__Directions__. From the material below, retype exactly the lines that begin at the line with "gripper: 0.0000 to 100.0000" and end after the line with "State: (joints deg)"; pictures stay out of the copy.

__Exercise material__.
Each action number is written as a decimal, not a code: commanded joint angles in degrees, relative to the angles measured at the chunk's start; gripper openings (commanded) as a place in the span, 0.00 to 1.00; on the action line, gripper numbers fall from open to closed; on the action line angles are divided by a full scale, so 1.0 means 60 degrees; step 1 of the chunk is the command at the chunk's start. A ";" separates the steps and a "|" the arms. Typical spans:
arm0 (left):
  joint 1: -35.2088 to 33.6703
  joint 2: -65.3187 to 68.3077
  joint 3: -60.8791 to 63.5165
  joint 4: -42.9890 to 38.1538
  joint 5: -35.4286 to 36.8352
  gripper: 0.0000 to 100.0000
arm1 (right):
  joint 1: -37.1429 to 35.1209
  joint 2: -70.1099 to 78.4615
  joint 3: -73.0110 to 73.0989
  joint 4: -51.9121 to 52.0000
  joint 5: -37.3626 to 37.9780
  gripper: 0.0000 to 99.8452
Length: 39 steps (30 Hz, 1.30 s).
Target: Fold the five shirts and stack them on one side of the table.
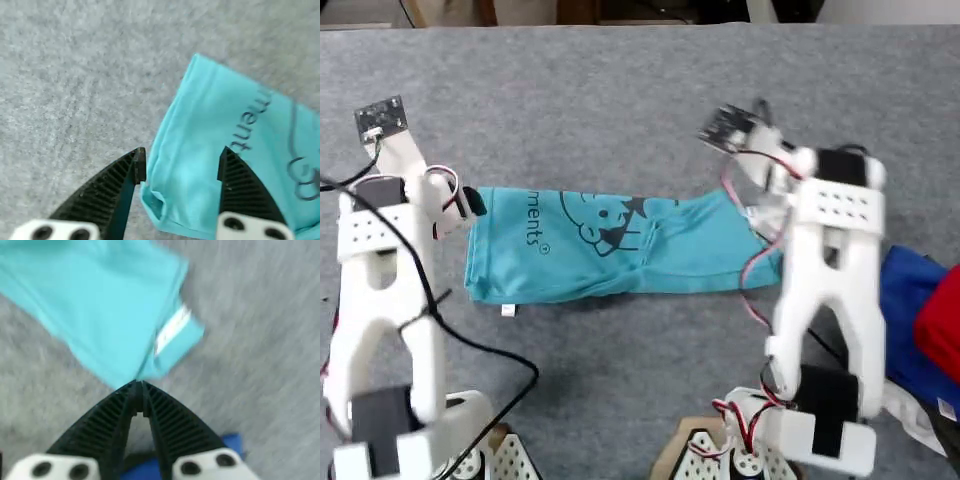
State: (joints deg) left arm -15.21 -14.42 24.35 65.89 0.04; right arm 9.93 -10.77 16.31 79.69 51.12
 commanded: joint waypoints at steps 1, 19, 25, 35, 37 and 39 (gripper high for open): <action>-0.0088 0.1546 -0.0996 0.0029 -0.0469 0.25 | 0.1106 -0.1004 0.0960 -0.0352 0.0557 0.01; -0.0029 0.5912 -0.2799 0.0103 -0.0352 0.15 | 0.1971 -0.4462 0.3348 -0.0894 0.1377 0.01; -0.0015 0.5927 -0.2725 0.0117 -0.0337 0.03 | 0.2000 -0.4491 0.3348 -0.0879 0.1348 0.01; -0.1070 0.5912 -0.3868 0.1304 -0.0410 0.02 | 0.2044 -0.4447 0.3451 -0.1612 0.0557 0.01; -0.1495 0.5927 -0.4557 0.1861 -0.0571 0.02 | 0.2029 -0.4447 0.3773 -0.2212 0.0264 0.01; -0.1788 0.5927 -0.5363 0.2491 -0.0908 0.02 | 0.2029 -0.4432 0.4374 -0.3150 -0.0205 0.01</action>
State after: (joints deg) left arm -22.95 21.71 -0.26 76.35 -3.65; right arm 21.36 -35.65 39.52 67.38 53.41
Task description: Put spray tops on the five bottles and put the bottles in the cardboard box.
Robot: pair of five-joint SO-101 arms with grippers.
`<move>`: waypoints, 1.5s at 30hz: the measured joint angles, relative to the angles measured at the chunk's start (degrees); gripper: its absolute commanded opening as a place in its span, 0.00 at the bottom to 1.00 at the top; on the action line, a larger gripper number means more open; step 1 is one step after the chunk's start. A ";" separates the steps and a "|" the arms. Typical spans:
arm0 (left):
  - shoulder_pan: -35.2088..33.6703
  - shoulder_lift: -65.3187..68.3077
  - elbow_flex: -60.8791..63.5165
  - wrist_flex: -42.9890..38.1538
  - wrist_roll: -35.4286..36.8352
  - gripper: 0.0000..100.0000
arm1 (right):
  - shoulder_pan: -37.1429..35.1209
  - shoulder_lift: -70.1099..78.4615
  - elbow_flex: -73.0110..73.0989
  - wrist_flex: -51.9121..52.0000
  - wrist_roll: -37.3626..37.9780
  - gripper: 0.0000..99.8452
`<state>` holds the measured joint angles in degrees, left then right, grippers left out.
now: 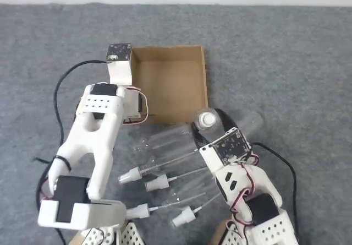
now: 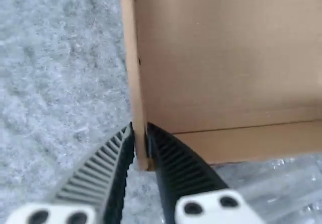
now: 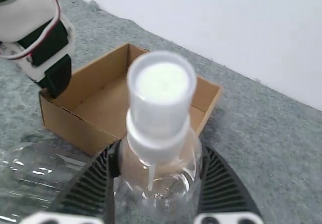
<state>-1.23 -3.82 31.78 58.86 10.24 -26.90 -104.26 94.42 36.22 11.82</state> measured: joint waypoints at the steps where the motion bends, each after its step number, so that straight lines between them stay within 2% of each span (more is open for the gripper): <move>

__Exercise answer__.
  gripper: 0.0000 to 100.0000
arm1 (right):
  joint 1: -37.1429 to 35.1209
  joint 2: -70.1099 to 78.4615
  joint 3: -73.0110 to 73.0989
  joint 4: -51.9121 to 52.0000
  joint 5: -37.3626 to 37.9780
  gripper: 0.0000 to 99.8452
Length: 39 steps (30 Hz, 1.30 s).
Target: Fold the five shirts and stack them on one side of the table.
State: (joints deg) left arm -15.21 -14.42 24.35 65.89 0.04; right arm 9.93 -10.77 16.31 79.69 51.12

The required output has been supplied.